The defendant also made an interesting standard-of-care argument. Apparently, the plaintiff's experts made several references to the 1988 Advance Trauma Life Support Manual and the ATLS course. In his brief, the defendant argued that the trial court erred in allowing the experts to testify that the ATLS Manual "constituted the applicable standard of care" because the manual does not specifically limit the number of attempts at oral intubation for a patient with a cervical spine injury. A review of the record, however, indicated that the plaintiff's experts did not testify that the ATLS Manual "constituted the applicable standard of care." Rather, the experts specifically stated the they did not base their opinion about the standard of care solely on the ATLS Manual itself because the manual was merely a guide to the logical approach a physician should take when faced with a patient requiring intubation.
This case demonstrates several critical issues for the emergency physician. The airway should always be in the most capable hands in the ED. Excessive manipulation of the head and neck seems obvious from the number of attempts at intubation. It seems apparent that the number of attempts should be limited, followed by obtaining a surgical airway.

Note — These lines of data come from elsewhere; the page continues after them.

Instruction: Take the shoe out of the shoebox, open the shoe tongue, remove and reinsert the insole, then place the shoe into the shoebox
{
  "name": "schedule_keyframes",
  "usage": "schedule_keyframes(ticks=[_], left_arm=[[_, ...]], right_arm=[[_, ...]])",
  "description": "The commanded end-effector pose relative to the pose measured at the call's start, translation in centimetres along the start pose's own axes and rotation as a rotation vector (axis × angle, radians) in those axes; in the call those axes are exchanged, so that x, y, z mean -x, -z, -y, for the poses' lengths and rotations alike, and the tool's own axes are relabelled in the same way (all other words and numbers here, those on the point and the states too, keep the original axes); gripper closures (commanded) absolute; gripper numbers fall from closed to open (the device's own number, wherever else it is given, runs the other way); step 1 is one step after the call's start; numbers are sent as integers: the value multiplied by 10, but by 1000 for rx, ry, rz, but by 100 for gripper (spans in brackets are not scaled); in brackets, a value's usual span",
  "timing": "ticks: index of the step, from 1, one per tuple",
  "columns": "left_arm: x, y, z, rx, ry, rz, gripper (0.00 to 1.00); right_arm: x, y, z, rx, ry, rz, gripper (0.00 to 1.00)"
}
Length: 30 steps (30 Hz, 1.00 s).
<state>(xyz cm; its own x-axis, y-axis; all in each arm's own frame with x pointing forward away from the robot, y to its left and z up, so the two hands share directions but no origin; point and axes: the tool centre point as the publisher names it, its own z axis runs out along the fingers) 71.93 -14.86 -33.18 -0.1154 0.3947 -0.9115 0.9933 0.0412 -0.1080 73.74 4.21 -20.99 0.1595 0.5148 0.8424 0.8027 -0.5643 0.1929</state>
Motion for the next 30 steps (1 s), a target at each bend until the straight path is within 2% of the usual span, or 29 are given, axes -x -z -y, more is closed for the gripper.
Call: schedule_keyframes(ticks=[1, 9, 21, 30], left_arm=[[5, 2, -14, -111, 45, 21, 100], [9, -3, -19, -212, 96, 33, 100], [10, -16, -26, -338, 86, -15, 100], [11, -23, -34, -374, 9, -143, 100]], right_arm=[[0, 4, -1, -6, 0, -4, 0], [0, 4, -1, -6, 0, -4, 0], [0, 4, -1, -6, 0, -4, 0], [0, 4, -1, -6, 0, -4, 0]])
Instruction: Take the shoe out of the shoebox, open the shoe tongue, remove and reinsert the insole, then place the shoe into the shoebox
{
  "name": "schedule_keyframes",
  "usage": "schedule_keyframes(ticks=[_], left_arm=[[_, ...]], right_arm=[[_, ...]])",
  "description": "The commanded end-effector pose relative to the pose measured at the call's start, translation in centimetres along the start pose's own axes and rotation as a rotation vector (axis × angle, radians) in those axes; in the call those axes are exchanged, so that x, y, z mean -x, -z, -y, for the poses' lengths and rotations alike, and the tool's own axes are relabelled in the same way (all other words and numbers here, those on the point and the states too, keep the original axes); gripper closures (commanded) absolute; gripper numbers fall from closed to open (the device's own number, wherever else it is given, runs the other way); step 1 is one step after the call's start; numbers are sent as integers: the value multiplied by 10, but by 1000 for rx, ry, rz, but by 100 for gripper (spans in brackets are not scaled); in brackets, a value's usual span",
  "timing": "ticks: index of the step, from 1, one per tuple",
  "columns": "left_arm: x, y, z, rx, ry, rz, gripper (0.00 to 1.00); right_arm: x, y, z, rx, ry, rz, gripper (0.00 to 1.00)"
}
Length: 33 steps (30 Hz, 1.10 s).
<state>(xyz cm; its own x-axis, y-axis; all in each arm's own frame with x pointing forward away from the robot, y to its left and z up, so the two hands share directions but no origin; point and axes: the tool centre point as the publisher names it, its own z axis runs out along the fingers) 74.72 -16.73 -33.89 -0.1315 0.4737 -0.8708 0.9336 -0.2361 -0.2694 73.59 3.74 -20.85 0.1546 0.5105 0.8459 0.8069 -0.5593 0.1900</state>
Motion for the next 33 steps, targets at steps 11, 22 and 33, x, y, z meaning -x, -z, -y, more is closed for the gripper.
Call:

The case also demonstrates several aspects of the plaintiff's case, the proximate cause hurdle, and the testimony of plaintiff's experts. Understand the critical importance of documentation. When the spine case hits the door, get the pens moving. Document the patient's initial condition, and any change in condition over time. Lack of documentation in these cases definitely weighs in favor of the plaintiff.
Conclusion
A review of the legal and medical literature demonstrates several opportunities for the emergency physician to avoid the nightmare of missing or exacerbating a spinal injury and related litigation. As in most areas of EM malpractice, there is a wide range of cases. Sometimes there are obvious blunders, and the injured individual may be justly compensated. However, in most cases, the issues of duty, breach, and causation are not obvious, and the emergency physician will have the opportunity to aggressively support the care provided. The emergency physician should be clear on the several standards of care discussed above, periodically review the approach to the spine x-ray with colleagues, demand the highest quality x-ray films, aggressively manage the alcohol-impaired patient, and carefully document the patient's condition initially, and as it changes over time. These efforts will be effective in protecting the patient, and reducing the incidence of spine injury malpractice litigation.